As an example, we’re currently poised on the cusp of a massive explosion of brands building mobile websites (or at least adapting content for mobile). If I’m a marketing director of a big brand right now, I’d want to know if it’s worth the investment and resources and some of the questions I need answers for are:
* What percentage of the mobile owning population browse the web with their phones (as opposed to downloading - a very different experience and mindset)?
* What percentage use on-portal v off-portal?
* How big is on-portal and off-portal? Which is growing? How quickly?
* What are the top 10/50/100 mobile websites by traffic? The MDA does list the “Top 10″ here, but it’s clearly anecdotal and random and if you know anything about it, just about as misleading a Top 10 as it can be.
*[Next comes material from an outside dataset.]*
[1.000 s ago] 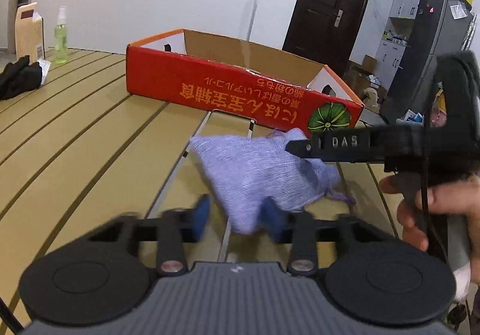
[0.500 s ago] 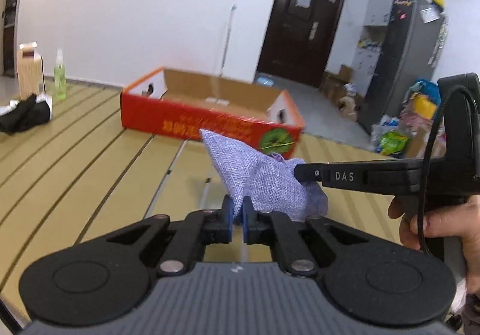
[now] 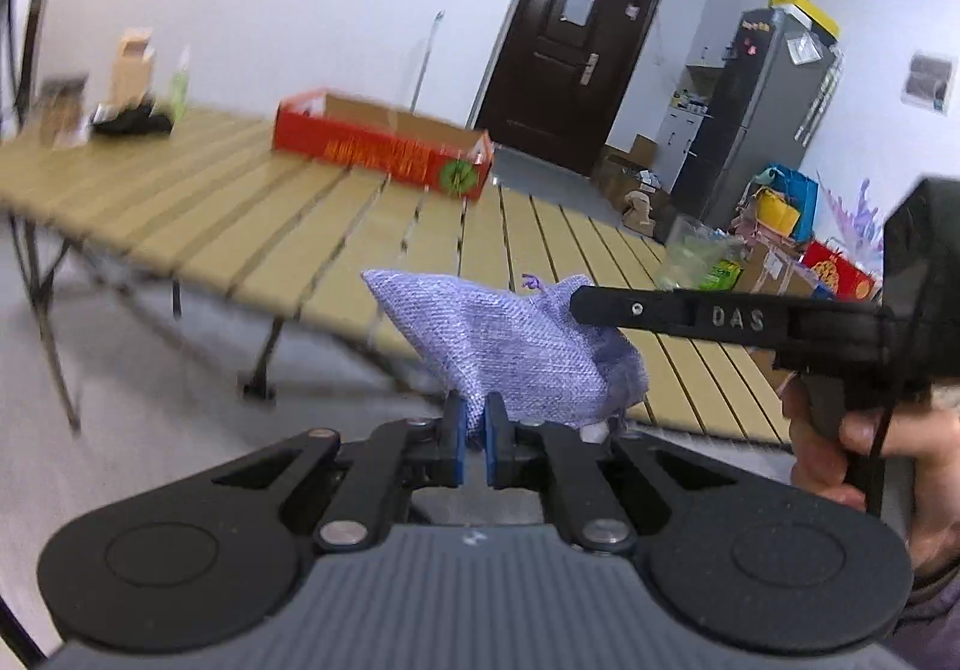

* What kind of sites are most popular?
* Demographic breakdown of users
That’s probably the minimum I’d expect my advisors to be able to tell me and even then I’d probably have a lot more questions.
The MDA in theory has answers to all these questions, or more accurately, its members do. So why the reluctance to provide those who need it a proper business case for signing up to the mobile web? After all, the more sites, the more promotion, the more consumers surfing, the more money the MDA membership makes.
I suspect the answer is that although full of the best intentions, like many trade bodies, they’re frustrated by lack of resources and the politics of the membership. Bear in mind that if they want to provide answers to all these questions, all the operators have to agree to provide all the data and then actually provide it. Herding cats would be easy in comparison.
It’s a great shame though that the membership can’t get its act together and provide a consistent voice and the information people need to make decisions that will end up directly benefiting….the membership. I mean supposing you went to buy a car and the salesperson refused to tell you miles per gallon or what colour it came in, for confidential reasons?
Don’t get me wrong, the MDA has done some great work over the years - promoting sms, for example. What I’d like is more support for the work they’re trying to do and let them get on with doing the job.





Check out this highly interesting study from Finland: http://www.netlab.tkk.fi/~jakivi/publications/Kivi_Thesis_Final.pdf - there’s a wealth of real data on mobile usage, including top websites visited.
If we’d only have similar data from more countries.
Hi Russell,
some very good points. WAP has always been frustrating to pitch as we can’t find definitive answers to exactly the questions you posed. We keep seeing the X billion page views but this has no real meanings for us or to most of our clients. It just tells me that the operators are trying to disguise the numbers as they are not that great.
Usually when I pitch to clients or do seminars I ask the audiance to do their own research. Just look around them next time they are on a bus or at the pub. How many people have a mobile (usually 100 %), how many know how to send and receive a text message (usually 100 %) and how many know how to browse WAP (usually 20 -30 %).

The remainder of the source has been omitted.